**Your task**
Retrieve every line from the records in which the word "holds" occurs.

**Data for this task**

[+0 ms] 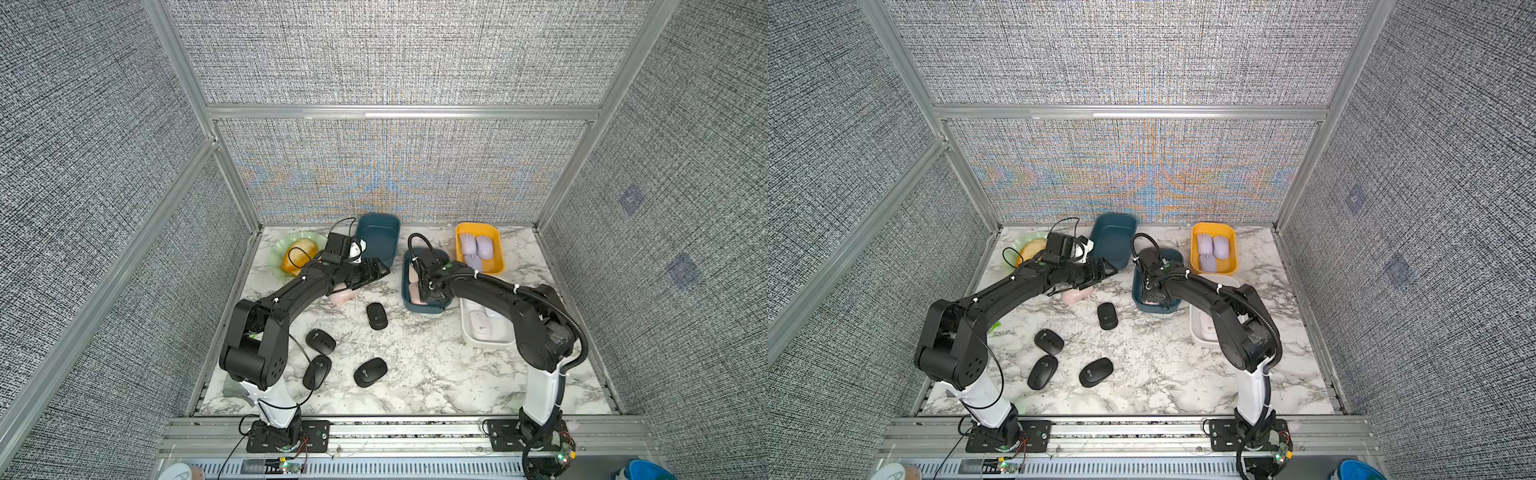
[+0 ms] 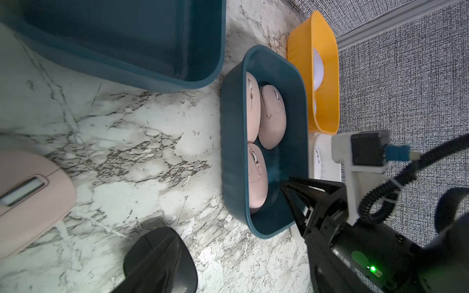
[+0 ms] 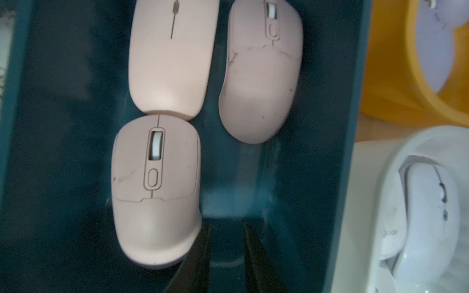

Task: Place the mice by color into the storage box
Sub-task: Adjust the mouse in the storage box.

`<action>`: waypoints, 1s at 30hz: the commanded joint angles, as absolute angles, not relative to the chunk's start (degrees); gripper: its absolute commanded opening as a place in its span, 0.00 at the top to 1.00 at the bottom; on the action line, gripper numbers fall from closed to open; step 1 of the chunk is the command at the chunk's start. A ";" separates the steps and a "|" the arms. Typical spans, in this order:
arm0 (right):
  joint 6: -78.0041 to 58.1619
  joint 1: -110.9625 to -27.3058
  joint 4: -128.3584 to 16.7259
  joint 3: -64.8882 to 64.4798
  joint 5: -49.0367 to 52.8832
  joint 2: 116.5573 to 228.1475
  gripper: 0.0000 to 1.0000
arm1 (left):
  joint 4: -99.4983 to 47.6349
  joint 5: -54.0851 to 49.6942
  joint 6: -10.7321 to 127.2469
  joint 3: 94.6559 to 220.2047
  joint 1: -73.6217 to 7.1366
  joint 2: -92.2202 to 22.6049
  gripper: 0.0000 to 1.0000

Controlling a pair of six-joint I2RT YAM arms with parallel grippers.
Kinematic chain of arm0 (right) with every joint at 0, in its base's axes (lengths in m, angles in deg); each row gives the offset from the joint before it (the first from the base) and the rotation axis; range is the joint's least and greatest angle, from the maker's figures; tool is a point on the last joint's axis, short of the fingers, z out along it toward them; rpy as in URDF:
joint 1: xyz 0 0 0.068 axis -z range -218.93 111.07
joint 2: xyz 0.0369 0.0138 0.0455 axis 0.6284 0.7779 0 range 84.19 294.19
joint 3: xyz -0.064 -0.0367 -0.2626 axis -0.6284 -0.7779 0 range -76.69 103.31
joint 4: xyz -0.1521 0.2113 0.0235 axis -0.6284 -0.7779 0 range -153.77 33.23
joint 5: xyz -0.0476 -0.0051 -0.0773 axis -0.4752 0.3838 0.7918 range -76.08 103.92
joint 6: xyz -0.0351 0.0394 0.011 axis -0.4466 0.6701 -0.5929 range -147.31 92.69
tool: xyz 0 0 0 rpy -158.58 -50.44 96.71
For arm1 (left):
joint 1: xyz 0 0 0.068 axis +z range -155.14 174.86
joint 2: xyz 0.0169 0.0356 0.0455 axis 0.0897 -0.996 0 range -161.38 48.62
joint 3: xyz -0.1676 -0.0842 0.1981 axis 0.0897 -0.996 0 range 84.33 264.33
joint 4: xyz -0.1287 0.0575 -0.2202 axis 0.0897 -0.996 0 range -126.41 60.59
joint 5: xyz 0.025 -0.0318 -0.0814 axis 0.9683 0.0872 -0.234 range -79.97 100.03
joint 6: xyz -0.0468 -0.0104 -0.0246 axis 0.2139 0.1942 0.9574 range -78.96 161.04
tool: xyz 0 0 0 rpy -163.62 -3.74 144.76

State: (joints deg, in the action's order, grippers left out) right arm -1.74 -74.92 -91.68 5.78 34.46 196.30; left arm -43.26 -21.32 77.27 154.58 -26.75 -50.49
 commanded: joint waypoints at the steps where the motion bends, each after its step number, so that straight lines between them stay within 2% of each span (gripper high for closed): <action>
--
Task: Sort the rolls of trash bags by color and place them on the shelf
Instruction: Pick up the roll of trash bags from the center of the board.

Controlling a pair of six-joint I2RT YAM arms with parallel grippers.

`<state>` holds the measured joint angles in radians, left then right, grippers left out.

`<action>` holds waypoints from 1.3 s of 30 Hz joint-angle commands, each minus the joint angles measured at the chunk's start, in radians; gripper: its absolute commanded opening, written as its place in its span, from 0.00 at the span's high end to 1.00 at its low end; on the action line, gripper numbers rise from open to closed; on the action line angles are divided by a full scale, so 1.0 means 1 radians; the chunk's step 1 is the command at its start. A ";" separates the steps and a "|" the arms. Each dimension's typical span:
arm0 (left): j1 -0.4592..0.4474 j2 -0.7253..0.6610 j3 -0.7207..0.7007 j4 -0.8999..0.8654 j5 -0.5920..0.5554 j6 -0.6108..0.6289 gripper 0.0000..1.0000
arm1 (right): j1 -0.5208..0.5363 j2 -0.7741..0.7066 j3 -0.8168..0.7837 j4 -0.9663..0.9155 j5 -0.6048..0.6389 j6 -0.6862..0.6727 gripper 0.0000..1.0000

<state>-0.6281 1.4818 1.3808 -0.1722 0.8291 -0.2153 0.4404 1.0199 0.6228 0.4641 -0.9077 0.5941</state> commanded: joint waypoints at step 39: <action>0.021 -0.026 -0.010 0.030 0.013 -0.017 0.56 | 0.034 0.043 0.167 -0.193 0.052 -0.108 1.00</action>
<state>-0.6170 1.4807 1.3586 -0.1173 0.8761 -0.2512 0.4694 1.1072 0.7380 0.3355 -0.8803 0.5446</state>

**Answer box**
`<state>` holds the measured joint angles in radians, left then right, grippers left out.
`<action>` holds waypoints from 1.3 s of 30 Hz joint-angle commands, each minus the joint angles measured at the chunk's start, in radians; gripper: its absolute commanded opening, written as its place in its span, from 0.00 at the span's high end to 1.00 at its low end; on the action line, gripper numbers rise from open to closed; on the action line angles are divided by a full scale, so 1.0 means 1 radians; the chunk's step 1 is the command at its start. A ";" separates the steps and a "|" the arms. Each dimension's typical span:

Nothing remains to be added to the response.